Despite its resistance to candidiasis, TLR9-deficient mice have been shown to be incapable of mounting a specific Th1 response. TLR9-deficient mice showed a decrease in IFN-g -producing Th1 cells and an increase in IL-4-producing Th2 cells following gastric challenge with C. albicans. Dendritic cells form TLR9-/-mice challenged in vitro with C. albicans yeasts showed an increased production of IL-10 and a diminished production of IL-12, whereas a decreased production of IL-10 was observed against hyphae (49). CpG oligonucleotides, the ligand for TLR9 (see below), enhances innate effector and Th1 responses improving host resistance to infection by a variety of microbes, including fungal species such as A. fumigatus and C. neoformans (79-81). However, opposite results have been reported on the protective role of CpG administration against invasive candidiasis, as one report showed increased susceptibility of treated mice (82), whereas other authors have described a protective effect (83). Another study also described that C. albicans double-stranded DNA participates in the host defense against disseminated candidiasis, providing protection against infection in a murine model (84), thus supporting a protective role for TLR9. Therefore, the role of TLR9 during candidiasis is far to be clearly established.

As above cited (see section 2.2) recent studies have shown the involvement of non-TLR-mediated pattern recognition in the induction and tailoring of adaptive T helper responses. The glucan receptor dectin-1-mediated immune recognition of C. albicans induces the differentiation of IL-17-producing T helper cells (Th17) that express chemokine receptors characteristic of mucosal homing (27). IL-23 is critical for generation of Th17, and IL-17 induces chemokine production at the sites of infection and causes recruitment of neutrophils (29); IL-17-deficient mice are more susceptible than control mice to systemic candidiasis, probably due to the decreased influx of neutrophils (85). Curland, a dectin-1 ligand, also induces a Th17 response, indicating that a non-TLR PRR is sufficient to activate adaptive immunity (28). It has been suggested that dectin-2, as well as dectin-1, tend to promote IL-23 secretion and a Th-17 response against hyphae, whereas yeasts, recognized by dectin-1 and TLRs induce a strong Th1 response through production of more IL-12 than IL-23. Signaling through TLRs induces both IL-12 and IL-23 and therefore participates in the generation of Th responses (27-29,37). It has been reported that TLR2- and TLR4-mediated MyD88-dependent signaling participates in IL-23 secretion and development of a Th17 response that promotes inflammation and impair antifungal immune resistance; the IL-23/IL-17 pathway acts as a negative regulator of the Th1-mediated immune resistance to fungi and plays an inflammatory role previously attributed to uncontrolled Th1 cell responses, promoting inflammation and susceptibility in an infectious disease model (86). It should be noted that most knowledge about the Th17 response comes from results obtained in experimental animal models, and findings emerging from humans indicate that the human Th17 differentiation process appears to be different than mouse Th17 differentiation (87); therefore, the mechanisms addressed for mouse Th17 response might be different in humans.

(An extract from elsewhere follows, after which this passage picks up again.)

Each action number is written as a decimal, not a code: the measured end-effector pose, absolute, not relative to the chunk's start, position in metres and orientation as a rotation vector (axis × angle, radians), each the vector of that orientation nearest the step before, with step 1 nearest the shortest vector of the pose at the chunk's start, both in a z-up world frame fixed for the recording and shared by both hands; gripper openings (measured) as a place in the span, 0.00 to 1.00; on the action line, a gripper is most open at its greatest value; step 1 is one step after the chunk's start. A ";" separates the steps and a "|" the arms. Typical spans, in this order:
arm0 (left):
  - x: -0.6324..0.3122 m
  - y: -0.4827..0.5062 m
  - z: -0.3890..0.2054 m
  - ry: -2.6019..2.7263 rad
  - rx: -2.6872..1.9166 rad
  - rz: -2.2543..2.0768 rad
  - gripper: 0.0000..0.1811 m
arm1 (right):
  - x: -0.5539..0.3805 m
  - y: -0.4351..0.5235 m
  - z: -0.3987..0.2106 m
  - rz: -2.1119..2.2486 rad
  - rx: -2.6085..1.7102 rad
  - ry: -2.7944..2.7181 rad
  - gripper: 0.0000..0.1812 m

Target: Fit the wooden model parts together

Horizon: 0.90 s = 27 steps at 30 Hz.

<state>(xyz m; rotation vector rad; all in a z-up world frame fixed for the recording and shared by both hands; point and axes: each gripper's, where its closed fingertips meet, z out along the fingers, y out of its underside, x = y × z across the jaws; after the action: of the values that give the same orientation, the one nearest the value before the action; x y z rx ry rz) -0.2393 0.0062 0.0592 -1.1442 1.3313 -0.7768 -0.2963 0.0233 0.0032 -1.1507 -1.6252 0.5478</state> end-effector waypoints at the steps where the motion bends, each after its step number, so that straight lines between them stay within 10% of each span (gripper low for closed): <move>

From the reported information above described, which includes some discrepancies, a simplified hypothetical model for Th-type immune responses induced by C. albicans is shown in figure 1. Acquired immune responses to C. albicans depend on a delicate balance between differential exposure of fungal ligands at the surface of the yeast and hyphal forms of the fungus and their interaction with PRRs, mainly dectins and TLRs. Expression of fungal virulence factors as well as host immune status also play a key role in eliciting Th-type immune responses.

While the importance of TLRs in DCs and Treg cells in regulating the immune response to pathogens, including C. albicans, has been clearly demonstrated, much less is known concerning the importance of direct recognition of pathogens by T- and B-lymphocytes. Recent studies have highlighted the importance of TLRs in activation and function of lymphocytes. Expression of several TLRs on B and T lymphocytes has been demonstrated, as well as direct responses to their respective ligands (74,76,88,89). T cell responses can be modulated by TLR ligands by direct co-stimulatory effects on various subsets of T cells, in addition to the modulation of the suppressive activity of regulatory T cells. In this context, it has been described that stimulation by TLR2, but not by other TLRs, with pure synthetic ligands, directly triggers Th1 effector functions (90). Whether C. albicans cells are able to show a similar TLR2-mediated direct effect on Th1 cells remains to be determined.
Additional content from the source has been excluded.